It's been my understanding that Cuba sells all the cigars they make each year... so, setting some aside for 5 years would reduce revenues.


----------



## Dog Rockets (Oct 1, 2008)

Magnate said:


> It's been my understanding that Cuba sells all the cigars they make each year... so, setting some aside for 5 years would reduce revenues.


I was thinking along similar lines as well. Why tie up resources when you can ship now?

However, I've read that Cuba's cigar exports have fallen substantially in the last year or so with the global depression.
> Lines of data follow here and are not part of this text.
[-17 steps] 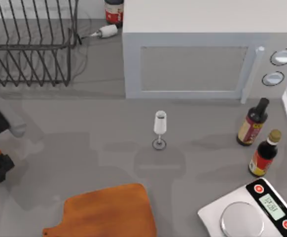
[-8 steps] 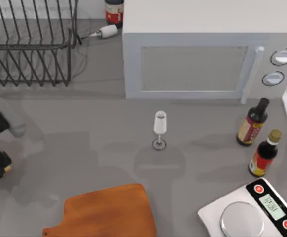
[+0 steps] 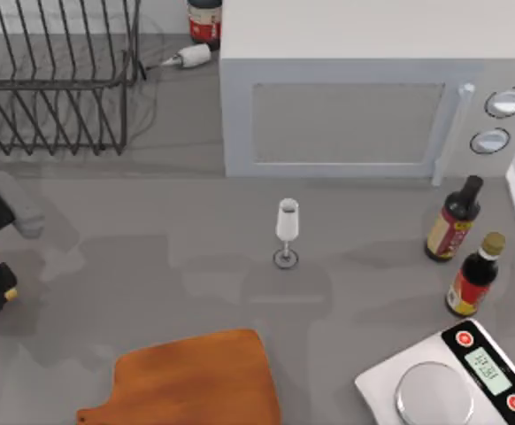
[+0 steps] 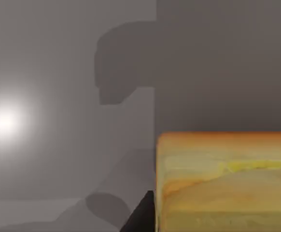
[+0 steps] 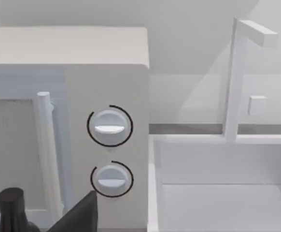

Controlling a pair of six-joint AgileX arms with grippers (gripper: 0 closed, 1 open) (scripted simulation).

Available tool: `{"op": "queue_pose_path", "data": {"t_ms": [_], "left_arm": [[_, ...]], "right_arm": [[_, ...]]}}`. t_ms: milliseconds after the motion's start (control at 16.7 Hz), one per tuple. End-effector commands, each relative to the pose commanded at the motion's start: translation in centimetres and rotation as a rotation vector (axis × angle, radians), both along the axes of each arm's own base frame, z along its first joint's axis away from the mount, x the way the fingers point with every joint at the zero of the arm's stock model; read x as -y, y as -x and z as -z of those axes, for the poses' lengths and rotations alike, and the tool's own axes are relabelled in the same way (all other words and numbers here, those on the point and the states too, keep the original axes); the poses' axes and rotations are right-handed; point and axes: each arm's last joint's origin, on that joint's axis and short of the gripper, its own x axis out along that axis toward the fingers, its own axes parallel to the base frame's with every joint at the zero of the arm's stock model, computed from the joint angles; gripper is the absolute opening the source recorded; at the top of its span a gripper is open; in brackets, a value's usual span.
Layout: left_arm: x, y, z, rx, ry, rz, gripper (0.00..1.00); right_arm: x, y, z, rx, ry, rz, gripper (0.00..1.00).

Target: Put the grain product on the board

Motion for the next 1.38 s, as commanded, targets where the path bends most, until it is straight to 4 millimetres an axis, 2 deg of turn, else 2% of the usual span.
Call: {"op": "queue_pose_path", "data": {"t_ms": [420,540,960,1140,1380], "left_arm": [[0.0,0.2,-7.6,-0.021,0.001,0.0,0.0],[0.0,0.3,-8.9,-0.005,0.0,-0.003,0.0],[0.5,0.3,-8.8,-0.012,-0.001,-0.012,0.0],[2.7,0.5,-8.7,-0.027,-0.007,-0.059,0.0],[7.5,1.5,-8.5,-0.05,-0.029,-0.205,0.0]], "right_arm": [[0.0,0.0,0.0,0.0,0.0,0.0,1.0],[0.0,0.0,0.0,0.0,0.0,0.0,1.0],[0.0,0.0,0.0,0.0,0.0,0.0,1.0],[0.0,0.0,0.0,0.0,0.0,0.0,1.0],[0.0,0.0,0.0,0.0,0.0,0.0,1.0]]}}
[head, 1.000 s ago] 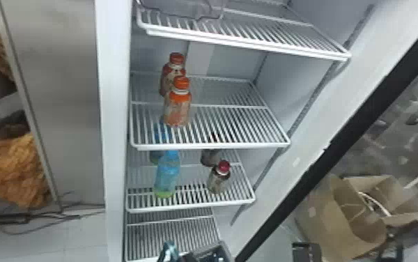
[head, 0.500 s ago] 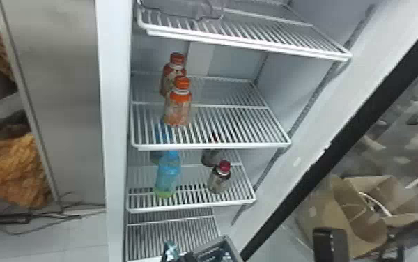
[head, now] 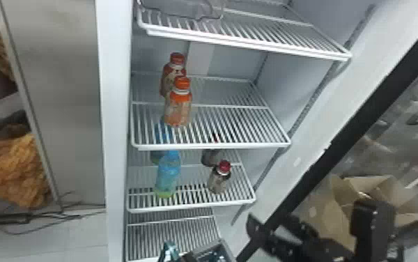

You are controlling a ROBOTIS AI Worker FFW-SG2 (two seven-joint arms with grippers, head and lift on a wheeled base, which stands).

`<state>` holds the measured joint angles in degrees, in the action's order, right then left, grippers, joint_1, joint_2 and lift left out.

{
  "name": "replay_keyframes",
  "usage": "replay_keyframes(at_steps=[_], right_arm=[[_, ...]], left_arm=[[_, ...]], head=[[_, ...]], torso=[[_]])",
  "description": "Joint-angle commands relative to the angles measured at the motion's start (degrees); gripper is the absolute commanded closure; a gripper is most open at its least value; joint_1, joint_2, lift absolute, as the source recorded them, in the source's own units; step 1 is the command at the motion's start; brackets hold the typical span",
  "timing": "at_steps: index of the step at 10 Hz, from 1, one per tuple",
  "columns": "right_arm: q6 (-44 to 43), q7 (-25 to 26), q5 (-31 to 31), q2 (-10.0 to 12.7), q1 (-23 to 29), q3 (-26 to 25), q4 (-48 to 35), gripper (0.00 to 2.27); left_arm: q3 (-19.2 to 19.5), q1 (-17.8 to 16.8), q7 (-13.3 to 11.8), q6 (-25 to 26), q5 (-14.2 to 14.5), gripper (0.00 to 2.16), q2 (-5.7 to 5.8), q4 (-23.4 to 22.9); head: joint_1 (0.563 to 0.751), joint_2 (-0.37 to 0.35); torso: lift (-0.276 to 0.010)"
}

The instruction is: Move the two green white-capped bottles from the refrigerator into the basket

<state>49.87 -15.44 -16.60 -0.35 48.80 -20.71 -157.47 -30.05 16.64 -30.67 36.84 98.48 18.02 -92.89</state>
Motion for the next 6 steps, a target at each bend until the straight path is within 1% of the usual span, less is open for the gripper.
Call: replay_keyframes(at_steps=[1,3,5,6], right_arm=[[-11.3,-0.1,0.1,0.3,-1.3,0.1,3.8,0.50],[-20.2,-0.8,-0.1,0.3,-3.4,0.4,9.0,0.50],[-32.2,-3.5,-0.3,0.3,-5.9,0.7,16.9,0.50],[-34.3,-4.2,-0.7,0.3,-6.6,1.2,18.6,0.50]], left_arm=[[-0.1,-0.1,0.0,0.0,-0.1,1.22,0.08,0.0],[-0.2,-0.2,0.1,0.1,-0.1,1.21,0.08,0.0],[-0.3,-0.2,0.1,0.1,-0.2,1.21,0.08,0.1],[-0.5,-0.3,0.1,0.3,-0.2,1.22,0.08,0.1]], head=[[0.695,-0.350],[0.695,-0.350],[0.695,-0.350],[0.695,-0.350]], torso=[[-0.004],[-0.004],[-0.004],[-0.004]])
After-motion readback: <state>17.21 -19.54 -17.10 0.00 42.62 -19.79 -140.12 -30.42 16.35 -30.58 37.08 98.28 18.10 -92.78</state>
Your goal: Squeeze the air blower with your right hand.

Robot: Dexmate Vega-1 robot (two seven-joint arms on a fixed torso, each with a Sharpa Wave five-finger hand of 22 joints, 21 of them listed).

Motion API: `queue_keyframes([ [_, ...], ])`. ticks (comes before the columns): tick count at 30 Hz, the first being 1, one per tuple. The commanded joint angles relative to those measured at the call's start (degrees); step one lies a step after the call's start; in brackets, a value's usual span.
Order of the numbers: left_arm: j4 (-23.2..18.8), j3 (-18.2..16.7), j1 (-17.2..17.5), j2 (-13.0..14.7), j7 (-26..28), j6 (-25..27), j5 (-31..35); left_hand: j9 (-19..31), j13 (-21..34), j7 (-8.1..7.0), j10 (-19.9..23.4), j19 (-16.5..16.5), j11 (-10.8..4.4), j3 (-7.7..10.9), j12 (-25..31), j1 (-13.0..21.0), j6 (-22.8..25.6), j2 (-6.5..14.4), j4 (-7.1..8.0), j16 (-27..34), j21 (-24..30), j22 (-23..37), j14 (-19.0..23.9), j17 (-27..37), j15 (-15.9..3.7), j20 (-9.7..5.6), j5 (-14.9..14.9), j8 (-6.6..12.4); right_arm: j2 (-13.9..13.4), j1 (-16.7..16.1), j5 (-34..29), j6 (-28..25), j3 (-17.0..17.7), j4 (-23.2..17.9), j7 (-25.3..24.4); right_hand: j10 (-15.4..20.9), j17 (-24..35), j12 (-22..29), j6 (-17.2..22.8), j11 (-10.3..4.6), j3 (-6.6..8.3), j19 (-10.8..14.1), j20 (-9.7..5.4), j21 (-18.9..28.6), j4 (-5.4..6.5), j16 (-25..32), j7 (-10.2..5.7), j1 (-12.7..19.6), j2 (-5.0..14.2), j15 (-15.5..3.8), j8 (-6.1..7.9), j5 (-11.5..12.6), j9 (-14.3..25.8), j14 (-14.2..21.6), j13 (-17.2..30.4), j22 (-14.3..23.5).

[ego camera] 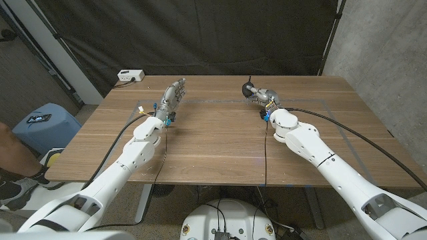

If this is true, it will be interesting to see if in five or so years from now we all of a sudden have a bunch of Cuban maduros on the market as a way to make use of all the stockpiled tobacco. If you can't ship it now, might as well make it into something you could potentially sell at a higher price later, especially if the embargo is lifted between now and then.


----------



## x man (Oct 21, 2009)

The Cubans have been making cigars a long time.
All the Limitadas have 2 yr old wrappers, if you will notice
they are darker than the usual cuban wraps.
Personally, i dont see a need for cuban maduro. I like Cohiba, 
but not in maduro. Buy then this is just my preferences.


----------



## TonyBrooklyn (Jan 28, 2010)

x man said:


> The Cubans have been making cigars a long time.
> All the Limitadas have 2 yr old wrappers, if you will notice
> they are darker than the usual cuban wraps.
> Personally, i dont see a need for cuban maduro. I like Cohiba,
> but not in maduro. Buy then this is just my preferences.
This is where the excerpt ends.